А Акыт из космоса на жидов глядит и даже в яйцах жжение ощущает! До того ненавидит их, сытых, гладких и приземленных, под вальсы пустые жрущих. Он-то сам ведь в космосе; весь в мечте...

Зашел Акыт в подворотню отлить хотя бы, - а и тут еврейка ему попалась! И так льстиво к любви продажной его зовет, нахалка!.. Акыт огрызнулся грубо, типа: «Хэндэ хох!» либо «Гитлер капут!», - сказанул угрюмо (немецкий он знал немного). Еврейку как ветром сдуло. Опростал Акыт на свободе, подумал: «На то и Земля, наверно!» и стал следить, как покидает его горячая, точно кровь, и дымно-кипучая... (Акыт подумал еще, что и это ведь - с космосом единенье, ибо моча - как море, и тоже лечит...).

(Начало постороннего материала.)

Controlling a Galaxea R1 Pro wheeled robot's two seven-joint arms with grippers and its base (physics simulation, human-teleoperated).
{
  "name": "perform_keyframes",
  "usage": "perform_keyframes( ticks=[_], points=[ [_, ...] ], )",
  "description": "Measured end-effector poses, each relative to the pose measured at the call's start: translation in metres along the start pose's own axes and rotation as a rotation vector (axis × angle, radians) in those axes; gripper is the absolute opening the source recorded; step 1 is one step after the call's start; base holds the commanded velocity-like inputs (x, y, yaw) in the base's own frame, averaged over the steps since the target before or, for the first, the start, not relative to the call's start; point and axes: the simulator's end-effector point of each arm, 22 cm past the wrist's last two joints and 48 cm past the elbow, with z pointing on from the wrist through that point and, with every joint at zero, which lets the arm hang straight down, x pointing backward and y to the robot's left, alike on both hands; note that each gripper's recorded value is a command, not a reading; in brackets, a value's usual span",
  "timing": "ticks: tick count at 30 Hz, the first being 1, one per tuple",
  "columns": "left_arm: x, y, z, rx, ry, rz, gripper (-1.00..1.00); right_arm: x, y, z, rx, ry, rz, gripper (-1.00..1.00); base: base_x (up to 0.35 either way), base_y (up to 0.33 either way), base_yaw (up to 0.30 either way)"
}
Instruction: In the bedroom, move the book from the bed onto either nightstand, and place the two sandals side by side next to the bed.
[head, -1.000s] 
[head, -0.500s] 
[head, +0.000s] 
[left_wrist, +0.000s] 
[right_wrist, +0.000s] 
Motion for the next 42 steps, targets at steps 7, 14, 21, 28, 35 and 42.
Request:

Но тут вдруг кто-то за жопу его схватил. Да так сурово и крепко цапнул, - как приказанием оглоушил. (В другой какой-то там жизни так только Шагов его хватал, - и то, если сразу, без подготовки, хотел ебаться). Сбросил Акыт последние капли себе в кальсоны, оглянулся пугливо, робко. А это и впрямь в черной бархатной униформе - Шагов!

Но Шагов трахать его не стал: он смотрел на Акыта задумчиво и серьезно.

- Ты не любишь евреев, милый? - спросил Шагов печально, томно.

- А кто ж их и любит в нашей веселой Вене? - удивился Акыт, но как-то  литературно.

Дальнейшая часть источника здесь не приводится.